Unfortunately, our zoning laws are among the most ambiguous in the world. Their implementation, now transferred by the Local Government Code to local government units, is also the most capricious.  By their daily sins of omission,  the local instrumentalities of the State effectively sign away public resources like  streets, underground drainage, and water resources to sociallyunaccountable developers.

The public, long accustomed to the ways of an uncaring State, may at first organize itself into  constituencies to protest and assert their rights to public hearings.  In time, however, everyone learns to cope privately.

Meanwhile, the developers move on to unconquered sites, irreversibly transforming the city’s landscape with a lethal combination of force and shortsightedness. The pressure on public facilities has, in fact. built  up so fast in the last few years, we are just beginning to realize what monstrous traffic situations we have created, what an impossible water crisis we have led ourselves into, what a horrible garbage disposal system we have, and heaven knows what else.

We cannot go on living like this.  Private coping mechanisms have their limits, and they too create new problems.  The lack of an efficient rapid mass transport system cannot be solved by having more cars.  We do not necessarily avoid traffic by buying a second home in a condo near a school.

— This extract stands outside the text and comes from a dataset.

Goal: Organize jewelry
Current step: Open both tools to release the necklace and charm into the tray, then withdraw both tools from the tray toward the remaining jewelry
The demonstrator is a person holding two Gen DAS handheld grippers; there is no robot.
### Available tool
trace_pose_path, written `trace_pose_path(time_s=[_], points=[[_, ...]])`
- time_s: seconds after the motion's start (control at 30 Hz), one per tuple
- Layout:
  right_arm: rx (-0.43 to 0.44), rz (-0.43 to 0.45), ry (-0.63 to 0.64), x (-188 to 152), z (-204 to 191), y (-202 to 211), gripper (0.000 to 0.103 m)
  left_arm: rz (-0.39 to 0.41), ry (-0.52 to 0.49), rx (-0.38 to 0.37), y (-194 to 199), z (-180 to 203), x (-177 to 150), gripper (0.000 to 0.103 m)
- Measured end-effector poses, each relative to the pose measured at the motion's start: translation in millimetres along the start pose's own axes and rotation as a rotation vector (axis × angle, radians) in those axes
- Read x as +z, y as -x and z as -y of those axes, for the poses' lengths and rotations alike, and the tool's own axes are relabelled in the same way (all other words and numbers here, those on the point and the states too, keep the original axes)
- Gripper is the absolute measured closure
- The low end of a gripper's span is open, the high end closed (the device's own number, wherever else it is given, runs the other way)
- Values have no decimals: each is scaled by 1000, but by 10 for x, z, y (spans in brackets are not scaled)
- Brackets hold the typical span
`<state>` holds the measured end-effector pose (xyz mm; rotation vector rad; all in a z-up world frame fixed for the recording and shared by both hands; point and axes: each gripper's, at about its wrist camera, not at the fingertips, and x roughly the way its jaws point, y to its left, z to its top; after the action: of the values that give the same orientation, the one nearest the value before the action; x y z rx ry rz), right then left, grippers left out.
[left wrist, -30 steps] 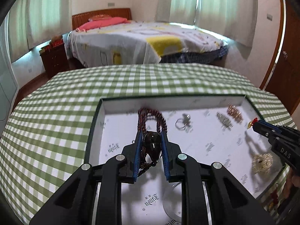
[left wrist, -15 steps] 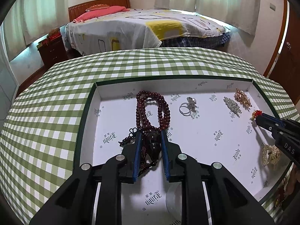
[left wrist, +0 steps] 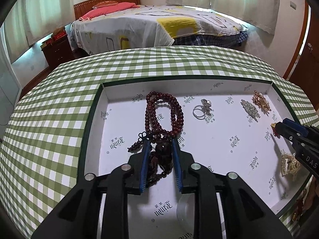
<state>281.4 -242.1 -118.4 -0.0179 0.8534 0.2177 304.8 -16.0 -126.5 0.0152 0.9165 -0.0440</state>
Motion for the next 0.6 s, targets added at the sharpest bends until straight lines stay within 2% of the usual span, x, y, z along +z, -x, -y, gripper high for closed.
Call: trace_pose_path(time_s=[0.07,0.13,0.2,0.27,0.4,0.6], points=[[0,4,-3,-2,3,14,67,11,1,-1,18,10,16,57],[-1,13,-3,-6,3,42,62,19,0,-1,36,15,21,51],[-1,17,-1,-2,2,66,61,14,-3,-5,32,24,25,50],[-2,26,-1,2,-1,103,54,12,-3,-11,36,32,23,48],[-1,44,-3,18,-8,192,52,22,-11,-14,82,66,20,42],[5,78,-13,32,-36,395,50,84,-5,-25,337,84,31,35]])
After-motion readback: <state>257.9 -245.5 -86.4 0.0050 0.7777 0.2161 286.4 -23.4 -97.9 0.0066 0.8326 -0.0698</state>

We cannot afford to be digging  private wells  every time there is a water crisis.  Nor can we beat the water crisis by waging a war of booster pumps. In like manner, we do not solve the city’s crime problem by hiring more security guards to protect us against criminals and the police.  Nor do we really  protect our communities by erecting wire fences across our communities as they have done in every major subdivision in the metropolis. These are all individual coping mechanisms.  They do not address the real problems of living in an increasingly complex society.

As we have chosen democracy, so we must hear the public before anyone is given a license to permanently change how we shall live.  Somewhere in the city, someone is dreaming of putting up a Manila Tower, that will dwarf the Eiffel Tower,  in the heart of  Luneta.  Do we really need one?  What will it do to historic Luneta, one of the last remaining open spaces in the city? The public should be heard.

Somewhere in Diliman, someone has figured out a way of raising funds for the University by commercializing some of its idle lands.  It is a valid idea. But has anyone made calculations of the impact on traffic alone that the presence of SM-type megamalls is  bound to create in the surrounding areas? Have guidelines been drawn for the B-O-T bidders so as to  ensure the ecological integrity of the Diliman campus?  Is the University ready for the influx of wave upon wave of new settlers once the construction begins?  The public should be heard.

In nearby Loyola Heights, high-rise boxes are going up all along Katipunan avenue, just across Ateneo and Miriam.  In the face of mounting traffic jams on Katipunan, it is reasonable  to ask whether the property developers  are providing adequate  basement parking for all their tenants.

In our society, money men have muscled their way into our communities, creating consequences that are borne by a powerless public.  Instead of fighting and insisting upon an ethic of civility, we choose to cope with these invasions, treating them as minor vexations that we must accept as the costs of development.  The State, partly as a way of concealing its own ineptness and partly to hide its complicity, has fostered this lie.

This is the arena of life-politics, and it is not too late for the organized citizens of the metropolis to try to put a stop to this madness that the drumbeaters of Philippines 2000 call development.